With Zeiss Veracity, that time is reduced to about 5 minutes, she estimates. The practice uses the Zeiss system for all cataract patients.

Likewise, at Harvard Eye Associates, before the Alcon system, Julie Trotman, patient care coordinator, would have to manually input data from the IOLMaster into various calculators to determine the correct diopter.

With SMARTCataract, she will indicate in the system the lens required and the surgeon can then review the information and choose the correct diopter. That makes the process simpler for her as well as the surgeon.

"They don't have to put a lot of thought into it and look at all of these other programs to decipher which lens they're going to put in the patient's eye, because the computer system does it for them," Ms. Trotman says.

With the Alcon system, she estimates that she saves 10 to 15 minutes per patient. Before the Alcon system, theirs was strictly a paper practice for cataract calculations, says Jackie Schroeder, lead technician, NVISION Miramar, Ventura County, CA. Ms. Schroeder is based out of the Camarillo location.

"Since being able to use this new system, it's cut down the time that I spend trying to get surgeries planned," she says. "By having all my information right in front of me, I'm not flipping papers back and forth.

It's been super helpful." From 20 minutes per plan, Ms. Schroeder now spends about 7 minutes per plan, she estimates. Communication with OR With the Alcon system, the surgeon can much more easily make changes on the fly in the OR, says Ms. Trotman.

Prior to Alcon, the surgeon would have to call the clinic from the OR and have Ms. Trotman redo calculations with the IOLMaster for a different lens.

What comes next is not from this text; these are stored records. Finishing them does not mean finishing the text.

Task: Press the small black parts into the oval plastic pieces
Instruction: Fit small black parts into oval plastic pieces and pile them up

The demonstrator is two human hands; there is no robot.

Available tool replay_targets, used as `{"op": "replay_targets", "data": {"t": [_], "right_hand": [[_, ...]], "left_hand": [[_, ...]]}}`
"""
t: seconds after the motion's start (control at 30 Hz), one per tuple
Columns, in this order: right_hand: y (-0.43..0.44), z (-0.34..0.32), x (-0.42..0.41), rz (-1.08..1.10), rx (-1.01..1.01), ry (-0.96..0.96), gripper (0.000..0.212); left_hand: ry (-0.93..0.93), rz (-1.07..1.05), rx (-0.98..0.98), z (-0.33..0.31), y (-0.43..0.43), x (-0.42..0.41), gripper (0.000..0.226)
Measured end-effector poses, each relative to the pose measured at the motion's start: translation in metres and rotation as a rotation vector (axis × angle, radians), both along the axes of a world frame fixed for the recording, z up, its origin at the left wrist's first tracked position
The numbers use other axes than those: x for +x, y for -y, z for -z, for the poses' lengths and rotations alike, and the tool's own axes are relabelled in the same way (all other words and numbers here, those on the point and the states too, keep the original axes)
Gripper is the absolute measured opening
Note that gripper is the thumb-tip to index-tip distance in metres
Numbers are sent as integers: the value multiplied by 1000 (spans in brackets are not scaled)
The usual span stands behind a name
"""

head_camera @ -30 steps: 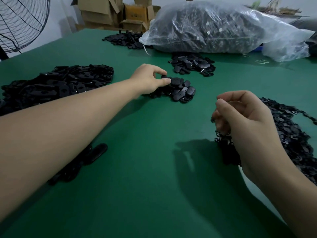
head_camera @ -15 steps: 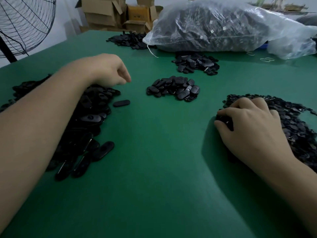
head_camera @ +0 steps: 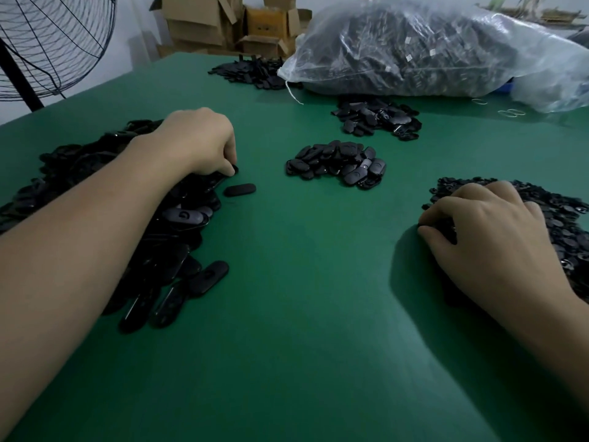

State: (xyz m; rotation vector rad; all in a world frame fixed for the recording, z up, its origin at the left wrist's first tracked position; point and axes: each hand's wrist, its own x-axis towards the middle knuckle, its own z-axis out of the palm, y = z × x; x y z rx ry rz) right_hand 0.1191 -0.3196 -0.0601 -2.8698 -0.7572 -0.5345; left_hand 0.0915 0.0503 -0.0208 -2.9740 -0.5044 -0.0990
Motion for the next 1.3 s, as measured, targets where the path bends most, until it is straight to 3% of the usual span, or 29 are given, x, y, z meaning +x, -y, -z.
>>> {"op": "replay_targets", "data": {"t": [0.27,0.5,0.63,0.9,1.03,1.17,1.3], "right_hand": [[-1,2,2,-47,36,12,5],[0,4,3,-3,14,17,31],[0,4,3,-29,21,10,23],[-2,3,0,-90,31,-6,16],[-4,2,-3,-123,52,-13,18],[-3,2,-1,-104,50,-9,26],[-2,3,-1,-94,24,-24,26]], "left_hand": [[61,127,-88,-3,7,-2,20],[349,608,-557,-20,82,-23,14],[219,769,-689,7,126,-57,10],[197,761,-602,35,128,-87,16],[200,657,-711,37,129,-91,27],[260,562,-821,39,136,-93,6],[245,505,-872,39,141,-89,17]]}}
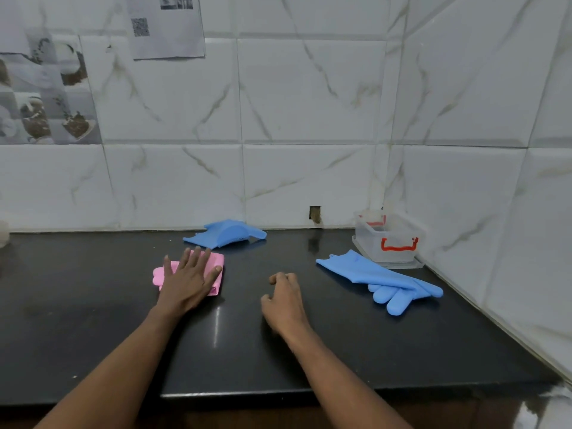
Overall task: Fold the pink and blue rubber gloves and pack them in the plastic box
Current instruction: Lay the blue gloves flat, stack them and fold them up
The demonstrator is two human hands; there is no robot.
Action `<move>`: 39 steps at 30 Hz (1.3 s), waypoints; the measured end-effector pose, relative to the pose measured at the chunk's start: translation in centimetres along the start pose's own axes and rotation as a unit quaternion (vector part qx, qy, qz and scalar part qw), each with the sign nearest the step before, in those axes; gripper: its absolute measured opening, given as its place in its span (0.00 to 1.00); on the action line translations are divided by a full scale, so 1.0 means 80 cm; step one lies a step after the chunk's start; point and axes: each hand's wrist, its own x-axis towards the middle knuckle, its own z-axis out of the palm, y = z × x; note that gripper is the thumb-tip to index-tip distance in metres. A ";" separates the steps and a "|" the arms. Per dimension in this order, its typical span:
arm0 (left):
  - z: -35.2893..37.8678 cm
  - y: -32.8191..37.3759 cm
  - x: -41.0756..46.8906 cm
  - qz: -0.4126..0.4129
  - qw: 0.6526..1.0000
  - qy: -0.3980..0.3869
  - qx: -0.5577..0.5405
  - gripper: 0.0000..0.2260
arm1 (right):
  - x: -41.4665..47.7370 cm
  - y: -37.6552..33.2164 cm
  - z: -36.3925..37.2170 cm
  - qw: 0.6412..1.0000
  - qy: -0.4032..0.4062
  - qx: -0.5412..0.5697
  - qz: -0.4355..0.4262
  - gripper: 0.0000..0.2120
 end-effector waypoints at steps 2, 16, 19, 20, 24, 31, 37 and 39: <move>-0.010 0.003 -0.009 -0.018 0.993 0.116 -0.023 0.23 | 0.002 0.011 -0.016 0.998 -0.004 -0.057 -0.039 0.15; -0.027 0.068 -0.054 0.162 0.977 0.130 -0.048 0.15 | 0.068 0.116 -0.107 0.906 0.038 -0.421 0.003 0.10; -0.024 0.065 -0.054 0.165 0.977 0.118 -0.061 0.14 | 0.068 0.118 -0.111 0.917 0.089 -0.388 -0.008 0.07; -0.024 0.065 -0.053 0.167 0.977 0.120 -0.062 0.14 | 0.067 0.115 -0.113 0.927 0.129 -0.353 -0.005 0.08; -0.022 0.066 -0.051 0.168 0.975 0.128 -0.065 0.11 | 0.071 0.073 -0.138 0.952 0.266 -0.148 0.014 0.11; -0.031 0.085 -0.078 0.169 0.966 0.101 -0.169 0.16 | 0.092 -0.024 -0.220 0.989 0.124 -0.009 -0.078 0.17; -0.047 0.159 -0.114 0.098 0.835 -0.043 -0.540 0.28 | 0.089 -0.089 -0.237 0.984 0.002 0.171 -0.055 0.06; -0.049 0.185 -0.114 0.059 0.775 -0.098 -0.622 0.36 | 0.087 -0.103 -0.240 0.973 -0.026 0.228 -0.036 0.10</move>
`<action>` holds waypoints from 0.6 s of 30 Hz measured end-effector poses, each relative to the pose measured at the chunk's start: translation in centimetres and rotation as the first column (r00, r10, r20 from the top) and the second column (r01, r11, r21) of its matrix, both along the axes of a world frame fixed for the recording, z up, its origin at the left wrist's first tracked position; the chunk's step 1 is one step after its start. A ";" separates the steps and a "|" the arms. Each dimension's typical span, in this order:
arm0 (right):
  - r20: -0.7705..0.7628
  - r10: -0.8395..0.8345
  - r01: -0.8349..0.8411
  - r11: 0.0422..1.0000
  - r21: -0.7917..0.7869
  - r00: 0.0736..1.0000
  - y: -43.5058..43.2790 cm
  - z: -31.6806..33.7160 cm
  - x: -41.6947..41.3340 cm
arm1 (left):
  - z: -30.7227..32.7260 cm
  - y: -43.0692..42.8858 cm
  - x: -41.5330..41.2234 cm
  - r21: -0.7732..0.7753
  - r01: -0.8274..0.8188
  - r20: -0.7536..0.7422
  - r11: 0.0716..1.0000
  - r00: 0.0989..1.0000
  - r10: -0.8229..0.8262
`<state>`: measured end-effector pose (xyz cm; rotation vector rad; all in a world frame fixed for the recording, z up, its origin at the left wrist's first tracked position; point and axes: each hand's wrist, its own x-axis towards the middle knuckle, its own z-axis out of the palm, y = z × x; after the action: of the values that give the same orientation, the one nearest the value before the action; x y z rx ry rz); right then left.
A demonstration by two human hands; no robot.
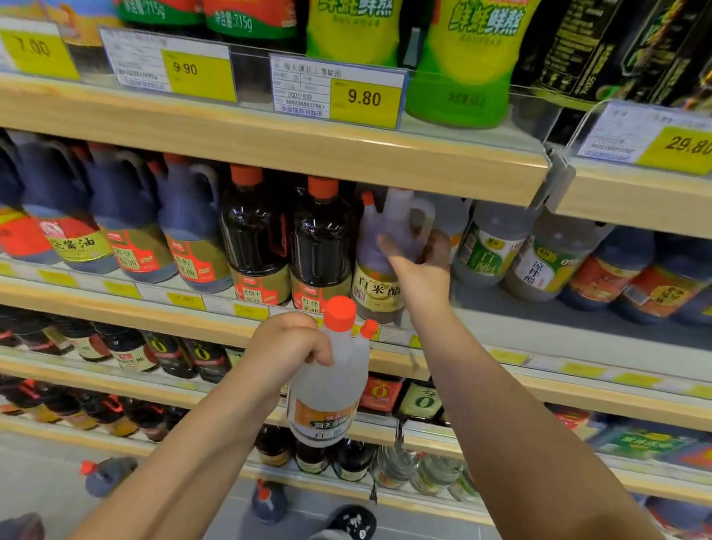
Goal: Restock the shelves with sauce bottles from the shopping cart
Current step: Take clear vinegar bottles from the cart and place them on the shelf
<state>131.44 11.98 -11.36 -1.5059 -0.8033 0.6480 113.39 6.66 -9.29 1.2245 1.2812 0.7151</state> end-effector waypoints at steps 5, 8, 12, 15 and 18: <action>0.039 0.037 -0.034 0.998 -0.061 0.999 0.1 0.4 0.6 | -0.2 0.2 0.4 -0.031 -0.011 0.009 0.999 1.000 0.011; 0.034 0.121 -0.118 0.991 -0.069 0.992 -0.6 0.5 0.9 | 0.0 0.2 0.6 -0.033 -0.002 -0.009 0.999 1.000 0.001; 0.067 0.121 -0.115 0.989 -0.091 0.990 -5.1 -1.1 1.0 | 0.9 -0.4 0.7 0.001 0.022 -0.008 1.000 1.000 -0.022; 0.150 0.128 -0.102 0.980 -0.171 0.980 -9.0 -2.3 1.5 | 1.7 -0.7 1.2 0.007 0.020 -0.005 1.000 1.000 -0.020; 0.144 0.161 -0.134 0.974 -0.184 0.976 -12.2 -2.7 1.0 | 3.2 -1.4 2.2 -0.008 0.050 0.005 0.999 0.999 -0.050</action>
<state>132.48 -0.22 -14.10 -1.6824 -1.0093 0.7306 115.61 5.26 -6.13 1.2431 1.2442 0.6755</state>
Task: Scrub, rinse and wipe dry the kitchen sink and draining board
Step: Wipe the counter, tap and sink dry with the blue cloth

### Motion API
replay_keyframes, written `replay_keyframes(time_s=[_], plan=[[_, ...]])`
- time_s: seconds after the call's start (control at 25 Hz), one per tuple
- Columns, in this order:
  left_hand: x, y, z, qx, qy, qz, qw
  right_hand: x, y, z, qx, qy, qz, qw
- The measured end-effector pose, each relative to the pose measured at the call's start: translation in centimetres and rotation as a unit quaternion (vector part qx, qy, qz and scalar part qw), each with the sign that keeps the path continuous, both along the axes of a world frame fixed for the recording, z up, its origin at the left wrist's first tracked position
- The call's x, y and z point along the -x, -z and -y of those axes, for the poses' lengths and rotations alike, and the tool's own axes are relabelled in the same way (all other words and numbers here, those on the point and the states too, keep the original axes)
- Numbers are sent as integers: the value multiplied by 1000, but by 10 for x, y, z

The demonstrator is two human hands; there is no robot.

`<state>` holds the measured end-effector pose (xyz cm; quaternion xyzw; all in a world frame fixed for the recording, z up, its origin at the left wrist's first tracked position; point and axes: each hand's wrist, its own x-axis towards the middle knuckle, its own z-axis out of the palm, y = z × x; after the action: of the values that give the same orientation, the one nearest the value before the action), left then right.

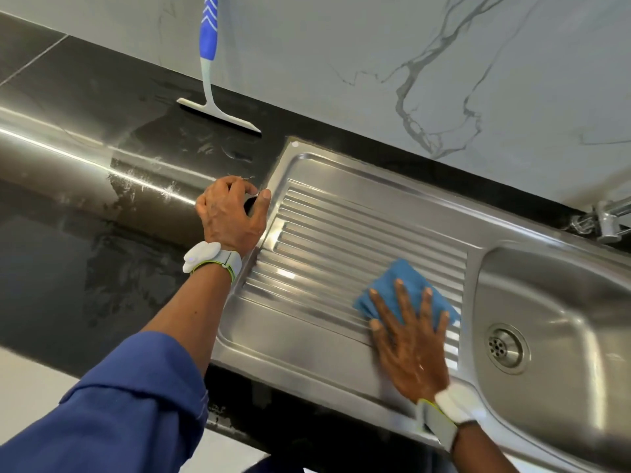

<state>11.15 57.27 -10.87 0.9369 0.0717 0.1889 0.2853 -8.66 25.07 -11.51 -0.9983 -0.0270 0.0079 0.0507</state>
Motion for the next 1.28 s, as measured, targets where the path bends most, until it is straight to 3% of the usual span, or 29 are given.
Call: replay_keyframes(time_s=[0.12,0.28,0.44,0.56,0.68,0.8,1.0,1.28], plan=[[-1,0,1,9,-5,4,1000,12,-3,-16,-22,63,-1,998],[-2,-1,-2,40,-1,25,999,-54,4,-124,-41,-144,29,988],[-7,4,-4,49,16,39,998,-79,2,-189,-44,-145,14,988],[-8,4,-7,50,21,31,998,-34,-4,-150,-21,-271,18,962],[-1,2,-7,22,57,22,998,-7,-4,-87,-20,-233,23,972],[19,-8,-4,-8,44,21,999,-15,-4,-96,-2,-186,6,983],[77,-23,-3,-11,-62,3,998,-32,-3,-179,-39,-309,-31,950],[169,-25,42,-33,-108,-38,993,16,1,-61,-41,-365,-10,930]])
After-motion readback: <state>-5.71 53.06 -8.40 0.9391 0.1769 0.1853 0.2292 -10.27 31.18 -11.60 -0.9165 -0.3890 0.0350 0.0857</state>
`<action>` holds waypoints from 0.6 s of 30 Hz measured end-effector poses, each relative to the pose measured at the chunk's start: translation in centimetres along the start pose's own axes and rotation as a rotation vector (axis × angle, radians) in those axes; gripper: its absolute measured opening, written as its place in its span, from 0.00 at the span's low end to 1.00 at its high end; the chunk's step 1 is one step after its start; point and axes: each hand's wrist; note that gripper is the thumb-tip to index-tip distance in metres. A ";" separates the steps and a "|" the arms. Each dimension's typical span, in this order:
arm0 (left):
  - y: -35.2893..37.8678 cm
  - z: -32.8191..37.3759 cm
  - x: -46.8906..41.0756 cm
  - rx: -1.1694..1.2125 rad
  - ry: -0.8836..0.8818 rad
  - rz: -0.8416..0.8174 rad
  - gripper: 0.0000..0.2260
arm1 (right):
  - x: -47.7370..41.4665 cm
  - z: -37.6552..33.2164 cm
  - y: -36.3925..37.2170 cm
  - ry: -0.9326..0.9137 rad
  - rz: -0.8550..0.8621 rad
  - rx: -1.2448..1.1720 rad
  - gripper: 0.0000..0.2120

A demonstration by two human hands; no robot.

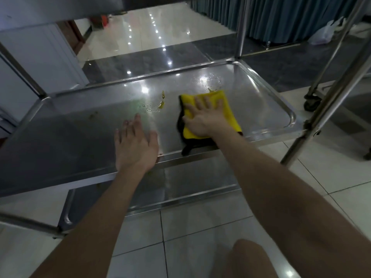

"If the doctor isn't able to put in a premium lens for some reason, for instance the zonules are loose or longer haptics are needed, he's able to change the lens and choose the power right then and there, instead of having to call us over at the clinic," she says.

The surgeon can simply consult the SMARTCataract application right in the OR. Easing outcomes analysis After surgery, these systems can help with outcomes analysis to gauge the results of procedures.

Without a system like Veracity, notes Ms. Tindell, outcomes analysis can be a tedious, time-consuming process of following patients and reviewing their refractions. Part of the work involves eliminating patients with pathologies such as retinal or corneal disorders.

The Veracity system, says Ms. Tindell, allows exclusion of those patients with pathology and makes it much easier to review patient data.

"It literally plots data points on a graph showing you how close your surgeon was to their target refractions," Ms. Tindell says.

"You can review patients who had a specific lens model implanted, and, in doing so, you can personalize the A-constant for each of the lenses after having a large enough data group.

Personalizing your surgeons' lens - A-constant will allow significant improvement and accuracy in your patient outcomes.

So far, in using the postoperative data analytics with Veracity, it takes significantly less time than it did previously." Similarly, at NVISION Miramar, Ms. Schroeder expects the Alcon system to save her up to 8 hours every month by streamlining outcomes analysis.

Every month, she finds patient 1-month post-op data in the EHR system, which she then manually enters into the Alcon Optiwave Refractive Analysis (ORA) system. The ORA system optimizes the A-constants so the surgeon can improve outcomes.

Worth the effort "I'm working with numbers all day long," says Ms. Schroeder. "I'm keying things in and it's very easy, as we're human, to have a typo here and there. Having it all just in a system where it's there and cutting that risk of errors is a huge deal."

Ms. Schroeder says it took about a month to feel comfortable with the system. But once you get through the training and trust the system, she says, the system will save time and reduce errors. "It's definitely going to be worth it."